The Strongest Evidence Yet for a Highly Controversial Addiction Treatment

As overdose deaths break records year-after-year in the U.S., a group of researchers has looked around the world for new treatment options to try and landed on a counterintuitive method. A new comprehensive report concludes that it’s time for Americans to earnestly pilot and study “heroin-assisted treatment,” a controversial approach that involves patients who are severely addicted to the drug injecting medical-grade heroin in a supervised setting.    

Motivated by the urgency of the country’s overdose crisis that killed more than 70,000 people in 2017, driven mainly by potent fentanyl analogues, researchers at the RAND Corporation, a California-based think tank, spent a year studying the medical literature and interviewing stakeholders in six other countries, along with American communities plagued by overdoses. The report also outlines the evidence for supervised-consumption sites, another harm-reduction intervention popular across Canada and Europe.

Studies in countries that use heroin-assisted treatment and supervised consumption sites have found both approaches beneficial for people who have unsuccessfully tried other, less risky approaches to treatment. But the researchers acknowledge that the evidence base for supervised consumption sites could be stronger, and that there is significant legal, political, and cultural barriers standing in the way of heroin-assisted treatment’s implementation in the U.S. America has a history of prioritizing abstinence as the ultimate goal of recovery,  and prescribing people addicted to heroin, well, heroin, can be seen as a big leap.
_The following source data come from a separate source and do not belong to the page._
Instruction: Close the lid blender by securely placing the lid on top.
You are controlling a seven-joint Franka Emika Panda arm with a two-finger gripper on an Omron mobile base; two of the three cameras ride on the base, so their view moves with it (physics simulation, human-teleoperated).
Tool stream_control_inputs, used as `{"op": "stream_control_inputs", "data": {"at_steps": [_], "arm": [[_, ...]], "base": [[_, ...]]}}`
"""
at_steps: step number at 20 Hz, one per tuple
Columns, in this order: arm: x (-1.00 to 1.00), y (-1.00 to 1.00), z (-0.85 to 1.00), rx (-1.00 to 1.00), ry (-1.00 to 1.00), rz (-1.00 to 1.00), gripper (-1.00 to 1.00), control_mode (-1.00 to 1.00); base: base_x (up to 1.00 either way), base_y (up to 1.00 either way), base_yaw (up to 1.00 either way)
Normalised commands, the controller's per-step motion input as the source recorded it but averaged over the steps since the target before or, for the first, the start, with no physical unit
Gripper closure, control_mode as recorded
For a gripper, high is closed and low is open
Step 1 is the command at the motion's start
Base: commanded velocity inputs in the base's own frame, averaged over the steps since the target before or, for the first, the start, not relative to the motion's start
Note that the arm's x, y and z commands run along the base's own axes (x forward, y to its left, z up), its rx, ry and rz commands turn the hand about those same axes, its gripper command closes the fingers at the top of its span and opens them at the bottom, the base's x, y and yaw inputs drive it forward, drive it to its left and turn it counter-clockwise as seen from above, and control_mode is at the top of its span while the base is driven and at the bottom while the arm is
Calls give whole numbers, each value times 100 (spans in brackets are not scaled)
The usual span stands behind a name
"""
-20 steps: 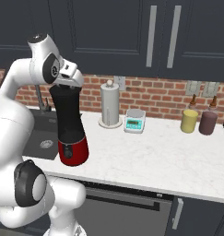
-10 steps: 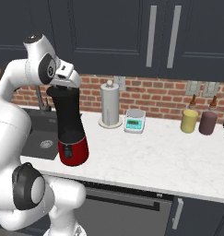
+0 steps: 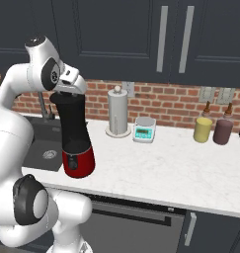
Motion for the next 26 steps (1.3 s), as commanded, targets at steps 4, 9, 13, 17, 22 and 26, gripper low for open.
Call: {"op": "stream_control_inputs", "data": {"at_steps": [4, 9, 13, 17, 22, 26], "arm": [[0, 0, -4, 0, 0, 0, 100, -100], [0, 0, -4, 0, 0, 0, 100, -100], [1, 0, -3, 0, 0, 0, 100, -100], [1, 0, -2, 0, 0, 0, -100, -100], [0, 0, 0, 0, 0, 0, -100, -100], [0, 0, 0, 0, 0, 0, -100, -100]], "base": [[0, 0, 0], [0, 0, 0], [0, 0, 0], [0, 0, 0], [0, 0, 0], [0, 0, 0]]}}
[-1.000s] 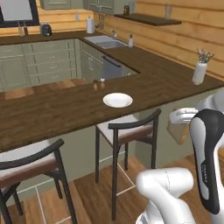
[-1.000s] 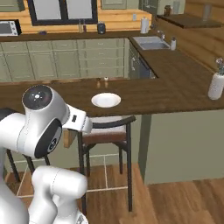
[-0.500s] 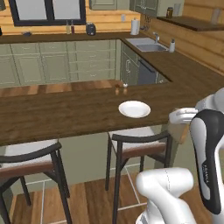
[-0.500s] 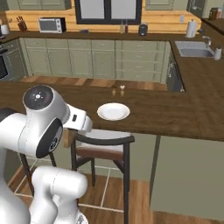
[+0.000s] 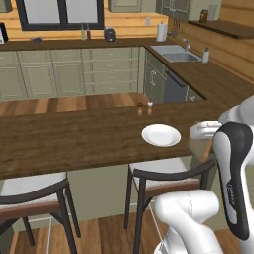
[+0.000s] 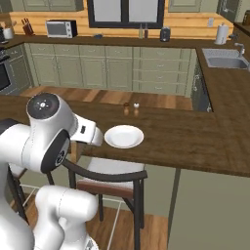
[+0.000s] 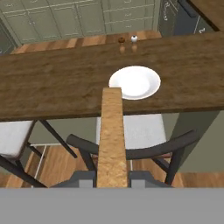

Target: Start the toaster. Once the lever pops up, take the bread to the plate on the dining counter.

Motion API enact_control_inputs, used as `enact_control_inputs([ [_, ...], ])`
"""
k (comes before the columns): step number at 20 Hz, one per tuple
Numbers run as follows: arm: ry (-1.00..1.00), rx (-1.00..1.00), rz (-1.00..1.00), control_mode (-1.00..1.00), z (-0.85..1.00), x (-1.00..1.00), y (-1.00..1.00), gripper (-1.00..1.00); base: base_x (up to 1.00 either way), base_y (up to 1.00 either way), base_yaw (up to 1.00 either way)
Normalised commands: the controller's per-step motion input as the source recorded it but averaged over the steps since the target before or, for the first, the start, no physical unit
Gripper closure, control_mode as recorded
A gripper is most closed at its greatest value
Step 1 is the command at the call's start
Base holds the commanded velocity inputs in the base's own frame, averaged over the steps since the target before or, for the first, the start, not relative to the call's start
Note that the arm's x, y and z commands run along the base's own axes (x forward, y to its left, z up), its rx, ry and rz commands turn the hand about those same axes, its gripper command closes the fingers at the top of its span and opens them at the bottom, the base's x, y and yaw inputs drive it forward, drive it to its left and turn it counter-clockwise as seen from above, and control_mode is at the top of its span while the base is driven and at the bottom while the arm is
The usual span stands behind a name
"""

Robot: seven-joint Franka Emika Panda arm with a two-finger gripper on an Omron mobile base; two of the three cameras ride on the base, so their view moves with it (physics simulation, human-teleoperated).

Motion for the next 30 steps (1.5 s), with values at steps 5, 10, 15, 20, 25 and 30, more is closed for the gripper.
enact_control_inputs([
  [5, 0.03, 0.00, 0.01, -1.00, -0.06, 0.93, -0.35, 1.00, 0.00, 0.00, 0.00],
  [10, 0.07, 0.00, 0.07, -1.00, -0.43, 1.00, -0.27, 1.00, 0.00, 0.00, 0.00],
  [15, 0.07, 0.10, 0.15, -1.00, -0.68, 1.00, -0.01, 1.00, 0.00, 0.00, 0.00],
  [20, 0.07, 0.13, 0.15, -1.00, -0.47, 1.00, 0.00, 1.00, 0.00, 0.00, 0.00],
  [25, 0.15, 0.06, 0.06, -1.00, -0.31, 1.00, -0.01, 1.00, 0.00, 0.00, 0.00],
  [30, 0.10, 0.00, 0.02, -1.00, -0.32, 1.00, -0.08, 1.00, 0.00, 0.00, 0.00],
])
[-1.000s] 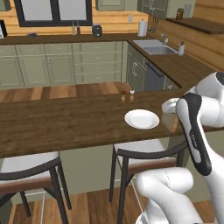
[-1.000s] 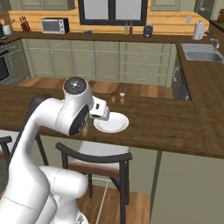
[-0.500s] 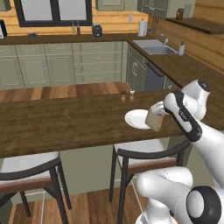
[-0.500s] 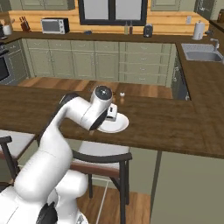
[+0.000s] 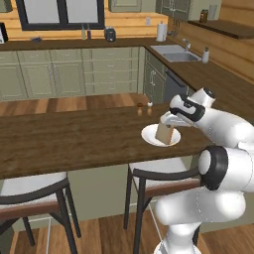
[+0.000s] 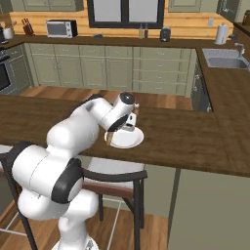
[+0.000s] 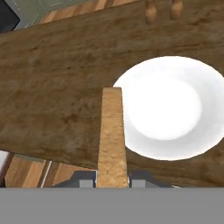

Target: Start the toaster. Once the lever pops up, take the bread to the plate on the dining counter.

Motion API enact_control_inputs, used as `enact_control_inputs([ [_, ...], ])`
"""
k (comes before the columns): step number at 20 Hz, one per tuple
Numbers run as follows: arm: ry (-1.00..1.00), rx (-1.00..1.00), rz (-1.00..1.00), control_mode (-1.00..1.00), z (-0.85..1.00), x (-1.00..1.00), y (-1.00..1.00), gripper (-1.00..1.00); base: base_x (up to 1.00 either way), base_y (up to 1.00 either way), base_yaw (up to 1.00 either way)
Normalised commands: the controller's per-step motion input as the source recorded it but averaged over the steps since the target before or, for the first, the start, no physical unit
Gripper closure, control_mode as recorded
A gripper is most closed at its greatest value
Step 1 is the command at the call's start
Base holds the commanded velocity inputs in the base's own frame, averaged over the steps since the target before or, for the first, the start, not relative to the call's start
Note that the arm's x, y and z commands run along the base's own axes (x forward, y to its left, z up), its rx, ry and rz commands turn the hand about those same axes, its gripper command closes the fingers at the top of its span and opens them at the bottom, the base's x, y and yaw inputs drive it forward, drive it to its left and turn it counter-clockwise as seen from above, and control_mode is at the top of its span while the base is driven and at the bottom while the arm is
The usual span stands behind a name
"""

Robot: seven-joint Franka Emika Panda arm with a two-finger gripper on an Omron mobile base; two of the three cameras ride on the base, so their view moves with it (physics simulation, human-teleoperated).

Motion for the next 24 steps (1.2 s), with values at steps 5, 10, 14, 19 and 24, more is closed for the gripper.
enact_control_inputs([
  [5, 0.01, 0.00, 0.07, -1.00, -0.33, 0.93, -0.07, 1.00, 0.00, 0.00, 0.00],
  [10, 0.00, 0.00, 0.10, -1.00, -0.47, 0.60, 0.00, 1.00, 0.00, 0.00, 0.00],
  [14, -0.04, 0.00, 0.07, -1.00, -0.42, 0.36, 0.00, 1.00, 0.00, 0.00, 0.00],
  [19, -0.01, 0.00, 0.02, -1.00, -0.28, 0.22, -0.06, -1.00, 0.00, 0.00, 0.00],
  [24, 0.00, 0.00, 0.00, -1.00, -0.05, 0.00, -0.21, -1.00, 0.00, 0.00, 0.00],
])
In heroin-assisted treatment, patients go to a clinic two to three times per day to receive injections of medical-grade heroin, otherwise known as diacetylmorphine, an opioid-receptor agonist. The treatment is typically reserved for an older population that has repeatedly tried other treatments to no avail. “This isn’t legalizing heroin or just giving it away,” says Beau Kilmer, the lead author of the 93-page report. “These are people who have been using for quite some time and they’ve tried other treatments and are still injecting. The big takeaway from the research is that this approach stabilizes their lives.”

Prescribing patients injectable heroin naturally raises eyebrows in the U.S., where methadone and buprenorphine remain difficult to obtain. Since heroin is currently a Schedule I substance, it is illegal for doctors to prescribe under any circumstances. But under the Controlled Substances Act, RAND researchers note, it can be used to conduct clinical research.
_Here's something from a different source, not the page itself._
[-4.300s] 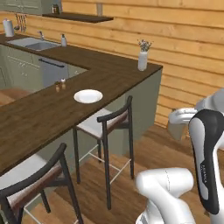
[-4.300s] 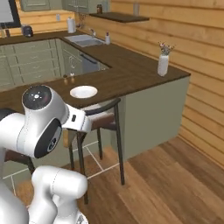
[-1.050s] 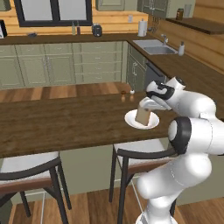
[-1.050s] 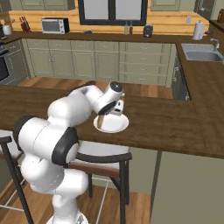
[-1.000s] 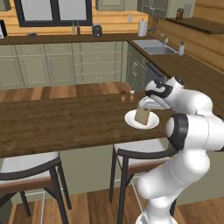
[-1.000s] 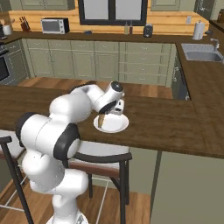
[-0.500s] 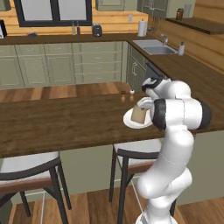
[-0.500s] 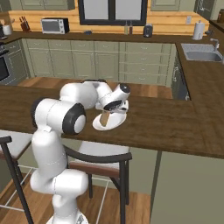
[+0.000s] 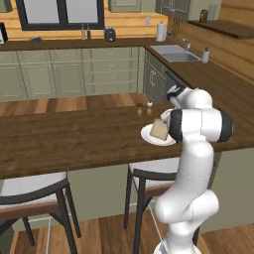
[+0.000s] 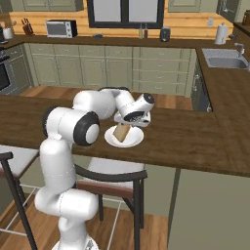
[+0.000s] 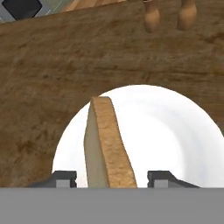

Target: Start the toaster. Once the lever pops up, take the bread to the plate on the dining counter.

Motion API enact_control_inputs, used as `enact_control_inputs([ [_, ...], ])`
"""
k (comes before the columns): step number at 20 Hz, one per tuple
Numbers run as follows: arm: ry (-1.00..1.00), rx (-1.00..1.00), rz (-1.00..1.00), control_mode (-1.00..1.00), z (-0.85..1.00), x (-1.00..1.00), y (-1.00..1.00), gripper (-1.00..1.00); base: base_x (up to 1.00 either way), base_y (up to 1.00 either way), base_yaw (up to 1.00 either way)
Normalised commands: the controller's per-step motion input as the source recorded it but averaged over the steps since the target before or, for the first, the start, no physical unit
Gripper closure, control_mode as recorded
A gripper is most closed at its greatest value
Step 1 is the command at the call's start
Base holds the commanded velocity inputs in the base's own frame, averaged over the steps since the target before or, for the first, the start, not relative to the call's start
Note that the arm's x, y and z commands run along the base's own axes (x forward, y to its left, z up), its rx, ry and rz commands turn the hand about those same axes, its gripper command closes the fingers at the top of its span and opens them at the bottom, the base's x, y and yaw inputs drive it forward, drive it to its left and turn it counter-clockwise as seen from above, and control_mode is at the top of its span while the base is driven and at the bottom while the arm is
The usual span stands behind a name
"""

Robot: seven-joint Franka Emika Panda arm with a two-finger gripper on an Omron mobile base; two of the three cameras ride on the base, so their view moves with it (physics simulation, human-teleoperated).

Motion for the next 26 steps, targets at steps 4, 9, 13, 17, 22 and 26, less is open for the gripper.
enact_control_inputs([
  [4, 0.00, -0.02, -0.01, -1.00, 0.00, -0.07, -0.35, -1.00, 0.00, 0.00, 0.00],
  [9, -0.01, -0.06, -0.03, -1.00, 0.15, -0.22, -0.38, -1.00, 0.00, 0.00, 0.00],
  [13, -0.12, -0.12, -0.02, -1.00, 0.58, -0.68, -0.13, -1.00, 0.00, 0.00, 0.00],
  [17, -0.17, -0.17, -0.02, -1.00, 0.62, -0.99, 0.33, -1.00, 0.00, 0.00, 0.00],
  [22, -0.10, -0.24, -0.11, -1.00, 0.37, -1.00, 0.93, -1.00, 0.00, 0.00, 0.00],
  [26, -0.01, -0.20, -0.18, -1.00, 0.35, -1.00, 0.98, -1.00, 0.00, 0.00, 0.00],
])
Health Canada, the government’s public-health agency, eased restrictions on heroin so it could be studied and prescribed in clinics. But Oviedo-Joekes says prescription heroin is still expensive because it must be imported from labs in Europe. As a workaround, Canadian clinics are now offering hydromorphone, a short-acting opioid typically prescribed for pain that offers users a similar euphoria as heroin when injected. A 2016 randomized trial compared the two drugs head-to-head and found patients faired equally well on either one.

Unlike diacetylmorphine, hydromorphone is a Schedule II drug that American doctors are legally allowed to prescribe. “We could roll out injectable hydromorphone treatment much faster because the legal hurdles are far lower,” says Leo Beletsky, professor of law and health sciences at Northeastern University. “But we can’t do that with heroin. We’re losing nearly 200 people each day and must act fast.”
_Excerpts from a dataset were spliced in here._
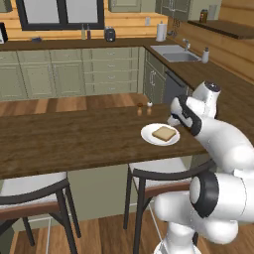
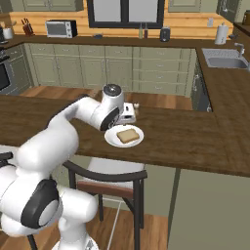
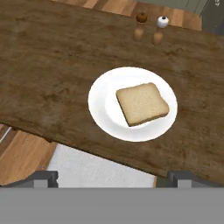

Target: Start the toaster. Once the lever pops up, take the bread to the plate on the dining counter.

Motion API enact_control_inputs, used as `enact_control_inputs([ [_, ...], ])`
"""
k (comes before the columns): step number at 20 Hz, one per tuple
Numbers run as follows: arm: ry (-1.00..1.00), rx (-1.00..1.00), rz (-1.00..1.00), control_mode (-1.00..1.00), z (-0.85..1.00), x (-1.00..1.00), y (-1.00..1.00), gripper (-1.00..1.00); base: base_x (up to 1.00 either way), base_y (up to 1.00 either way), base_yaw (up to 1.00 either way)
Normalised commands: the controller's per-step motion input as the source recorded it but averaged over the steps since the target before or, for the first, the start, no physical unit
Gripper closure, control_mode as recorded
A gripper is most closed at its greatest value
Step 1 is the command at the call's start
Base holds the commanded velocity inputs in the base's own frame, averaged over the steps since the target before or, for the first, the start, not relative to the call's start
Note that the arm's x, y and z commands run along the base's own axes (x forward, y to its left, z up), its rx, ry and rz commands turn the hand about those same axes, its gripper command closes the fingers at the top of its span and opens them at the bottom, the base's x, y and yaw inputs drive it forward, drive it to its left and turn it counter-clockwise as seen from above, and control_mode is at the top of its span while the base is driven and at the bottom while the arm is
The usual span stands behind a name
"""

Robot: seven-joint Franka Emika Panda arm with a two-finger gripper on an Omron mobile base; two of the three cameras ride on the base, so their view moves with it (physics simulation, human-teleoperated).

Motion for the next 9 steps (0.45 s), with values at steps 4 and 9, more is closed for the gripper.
enact_control_inputs([
  [4, 0.04, -0.04, -0.25, -1.00, 0.59, -0.98, 0.68, -1.00, 0.00, 0.00, 0.00],
  [9, 0.13, 0.00, -0.23, -1.00, 0.51, -0.91, 0.34, -1.00, 0.00, 0.00, 0.00],
])
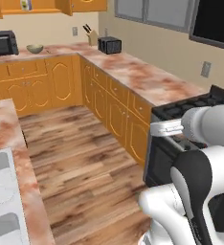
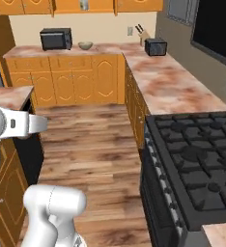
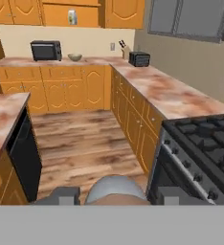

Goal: Pick the egg and butter from the fridge and place them by the bowl for mixing.

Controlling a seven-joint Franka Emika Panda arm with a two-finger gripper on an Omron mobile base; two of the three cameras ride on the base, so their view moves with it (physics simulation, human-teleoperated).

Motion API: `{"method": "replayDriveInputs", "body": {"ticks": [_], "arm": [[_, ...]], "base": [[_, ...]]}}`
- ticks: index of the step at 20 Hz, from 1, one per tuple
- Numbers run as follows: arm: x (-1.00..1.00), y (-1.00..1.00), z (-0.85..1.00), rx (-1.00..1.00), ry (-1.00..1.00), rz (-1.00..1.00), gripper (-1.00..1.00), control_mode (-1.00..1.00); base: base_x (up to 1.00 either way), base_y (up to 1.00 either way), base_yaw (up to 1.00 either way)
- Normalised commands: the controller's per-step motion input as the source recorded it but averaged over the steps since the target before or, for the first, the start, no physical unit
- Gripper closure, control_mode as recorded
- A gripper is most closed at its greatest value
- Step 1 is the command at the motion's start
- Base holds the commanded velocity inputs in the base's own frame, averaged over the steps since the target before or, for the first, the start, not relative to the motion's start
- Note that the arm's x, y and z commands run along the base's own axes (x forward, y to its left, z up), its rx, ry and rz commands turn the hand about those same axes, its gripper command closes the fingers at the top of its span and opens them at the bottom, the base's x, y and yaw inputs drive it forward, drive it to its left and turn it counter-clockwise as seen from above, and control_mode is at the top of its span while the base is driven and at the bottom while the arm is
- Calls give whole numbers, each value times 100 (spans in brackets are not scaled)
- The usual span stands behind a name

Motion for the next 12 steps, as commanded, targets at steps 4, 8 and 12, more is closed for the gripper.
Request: {"method": "replayDriveInputs", "body": {"ticks": [4,8,12], "arm": [[0,0,0,0,0,0,100,100],[0,0,0,0,0,0,100,100],[0,0,0,0,0,0,100,100]], "base": [[100,0,50],[100,-4,40],[100,-20,32]]}}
Dan Ciccarone, who leads the Heroin In Transition research team at the University of California San Francisco, argues that the U.S. at least needs to rapidly scale-up the use of medications like methadone and buprenorphine, which only a select group of doctors are legally allowed to prescribe. As for heroin as a treatment option, he noted that the age groups in heroin-assisted treatment trials abroad skews older, even though the current heroin and fentanyl epidemics are much worse in younger age groups. “Few studies on agonist substitution are specifically done with youth,” he says.

It seems unlikely that prescribing heroin to America’s young, addicted people would ever fly. But experts all agree that one way or the other, they need saving.